GenEd Executive Director, Raffi Momjian, was keynote speaker at the Bay Area Armenian Genocide Commemoration at Mt. Davidson Cross in San Francisco.

“By bringing the lessons of the Armenian Genocide into America’s classrooms, we feel we commemorate the Armenian Genocide in a practical and lasting way every day of the year,” said Momjian. “With every high school teacher that teaches the Armenian Genocide, we reach at least 100 students each year. We work towards the day when every student in the country will graduate from high school with an understanding of the Armenian Genocide and the pattern of genocides that followed.”

Quoting former United States president James Garfield, Momjian said, “Next in importance to freedom and justice is popular education, without which neither freedom nor justice can be maintained.”

GenEd hosted a presentation in San Francisco by Prof. Uğur Üngör about the Turkish government’s confiscation of properties during and after the Armenian Genocide.

Üngör’s lecture was based on his two recent books, “The Making of Modern Turkey”, which addresses how Western Armenia became part of the Turkish state, and “Confiscation and Destruction”, about Turkey’s seizure of Armenian Property.

Based on a decade of research on a range of unexamined records, Üngör argued that the Armenian Genocide was not one process of deportations and massacres, but that it encompassed a range of at least eight destruction policies. He offered insights into the economic ramifications of the genocide and how the plunder was organized and carried out. He also showed how this systematic destruction of the Armenian nation on its historic homeland also paved the way for the modern Turkish nation state.

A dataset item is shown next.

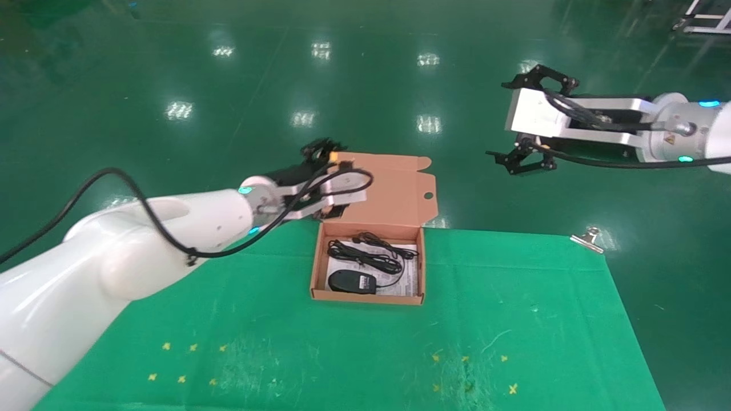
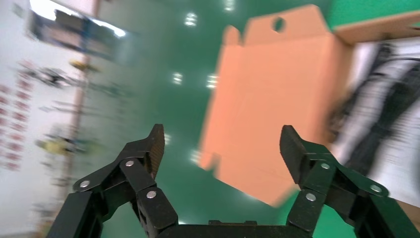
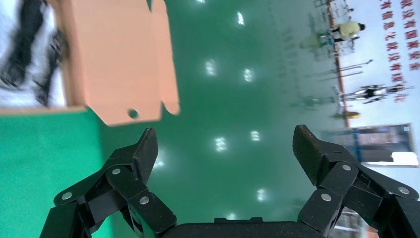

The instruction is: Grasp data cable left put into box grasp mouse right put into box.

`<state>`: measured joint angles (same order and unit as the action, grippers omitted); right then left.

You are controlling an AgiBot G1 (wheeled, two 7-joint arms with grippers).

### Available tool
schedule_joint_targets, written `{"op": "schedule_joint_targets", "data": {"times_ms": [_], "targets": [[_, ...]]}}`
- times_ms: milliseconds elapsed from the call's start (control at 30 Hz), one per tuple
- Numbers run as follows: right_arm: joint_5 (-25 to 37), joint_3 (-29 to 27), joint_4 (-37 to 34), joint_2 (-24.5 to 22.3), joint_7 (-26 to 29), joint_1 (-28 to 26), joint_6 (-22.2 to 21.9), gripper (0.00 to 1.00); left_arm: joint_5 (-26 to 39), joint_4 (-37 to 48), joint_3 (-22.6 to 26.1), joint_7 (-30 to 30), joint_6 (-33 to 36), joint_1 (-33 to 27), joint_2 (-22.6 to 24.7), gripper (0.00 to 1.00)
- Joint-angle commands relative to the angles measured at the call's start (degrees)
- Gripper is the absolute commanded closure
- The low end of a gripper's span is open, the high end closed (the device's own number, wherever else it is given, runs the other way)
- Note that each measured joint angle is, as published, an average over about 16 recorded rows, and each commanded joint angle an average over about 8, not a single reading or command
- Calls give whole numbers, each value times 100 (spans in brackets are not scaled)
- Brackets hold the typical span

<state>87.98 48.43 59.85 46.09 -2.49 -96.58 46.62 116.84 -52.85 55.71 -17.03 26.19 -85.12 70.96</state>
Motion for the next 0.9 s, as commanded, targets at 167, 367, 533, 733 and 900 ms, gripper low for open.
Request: {"op": "schedule_joint_targets", "data": {"times_ms": [167, 367, 533, 733, 900], "targets": [[-439, -312, 133, -107, 127, 331, 384, 0, -757, -207, -403, 61, 602, 234, -364, 0], [-939, -663, 281, -227, 271, 711, 806, 0, -1580, -435, -838, 130, 1255, 493, -758, 0], [-1353, -954, 404, -326, 390, 1026, 1156, 0, -2261, -623, -1198, 187, 1795, 708, -1085, 0], [-1848, -1301, 552, -445, 532, 1402, 1574, 0, -3076, -849, -1630, 256, 2442, 964, -1475, 0], [-2139, -1506, 638, -514, 615, 1623, 1819, 0, -3555, -982, -1883, 296, 2822, 1115, -1704, 0]]}}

Üngör described how the Turkish government carried out very elaborate and labor intensive methods to confiscate Armenian properties and businesses, enriching members of the Turkish government and military elite. He said properties were also given to Muslim refugees brought to resettle Armenian lands. The properties also served to finance the government’s needs, including the costs of the deportations of Armenians during the Genocide.

Üngör spoke about particular families, like the Pirincczade family of Diyarbekir, who benefited enormously from confiscations of Armenian properties, especially those of previously Armenian-owned successful copper factories. He pointed out how the list of the members of the Diyarbekir chamber of commerce in 1935 there was a ‘complete overlap with genocide perpetrators.” He said, “So, this really is the Turkish national economy in a way. This was the project that Talaat Pasha had in mind, and he succeeded.”

Prof. Üngör is assistant professor of history at Utrecht University in the Netherlands. He is also a researcher at the university’s Center for Holocaust and Genocide Studies and is a regular contributor to the Armenian Weekly newspaper. Üngör received his PhD in Holocaust and Genocide Studies in 2009 from the University of Amsterdam. He is of Turkish descent, born in Turkey and raised in Europe.

View the entire presentation with slides.

The Genocide Education Project is a nonpartisan, nonprofit, tax-exempt 501(c)(3) educational organization that assists educators in teaching about human rights and genocide, particularly the Armenian Genocide, by developing and distributing instructional materials, providing access to teaching resources and organizing educational workshops. For more information about The Genocide Education Project, go to www.GenocideEducation.org.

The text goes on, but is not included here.